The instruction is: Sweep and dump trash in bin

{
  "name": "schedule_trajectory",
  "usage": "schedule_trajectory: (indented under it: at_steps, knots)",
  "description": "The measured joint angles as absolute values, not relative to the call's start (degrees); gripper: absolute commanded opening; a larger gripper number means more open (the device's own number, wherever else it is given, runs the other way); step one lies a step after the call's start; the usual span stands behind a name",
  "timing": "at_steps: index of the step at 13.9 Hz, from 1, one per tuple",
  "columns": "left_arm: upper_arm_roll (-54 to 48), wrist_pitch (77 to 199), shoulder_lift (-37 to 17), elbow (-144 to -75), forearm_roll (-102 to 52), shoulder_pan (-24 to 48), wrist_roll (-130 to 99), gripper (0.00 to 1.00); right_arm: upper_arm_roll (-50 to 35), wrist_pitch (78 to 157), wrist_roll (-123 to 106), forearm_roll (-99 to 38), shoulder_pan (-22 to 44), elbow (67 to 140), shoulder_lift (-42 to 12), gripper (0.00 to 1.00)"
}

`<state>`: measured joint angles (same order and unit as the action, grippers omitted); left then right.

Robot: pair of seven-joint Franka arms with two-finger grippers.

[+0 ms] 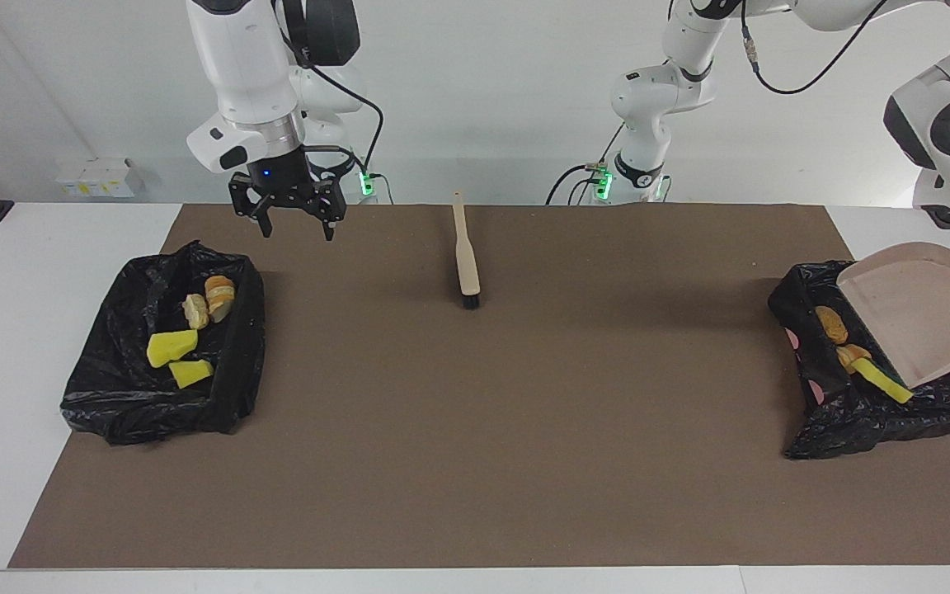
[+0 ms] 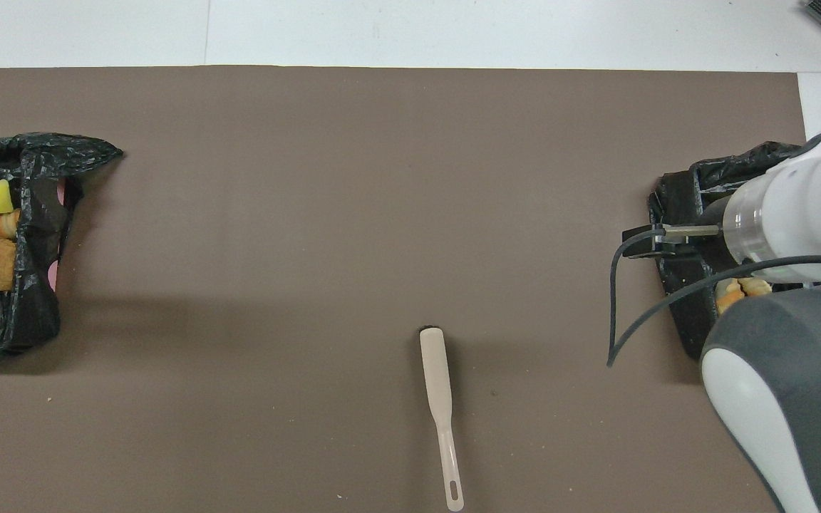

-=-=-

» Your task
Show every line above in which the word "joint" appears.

» Written answer
  "description": "The measured joint angles as absolute values, not relative to the call's start (degrees); gripper: absolute commanded opening; a larger gripper number means more open (the device's own number, wherever else it is given, runs the other way); step one lies a step after the call's start; the usual span stands behind a name",
`<state>`: measured joint angles (same order and unit as the action, grippers omitted); left then right.
Robot: pair of seven-joint Franka arms with two-finger grippers.

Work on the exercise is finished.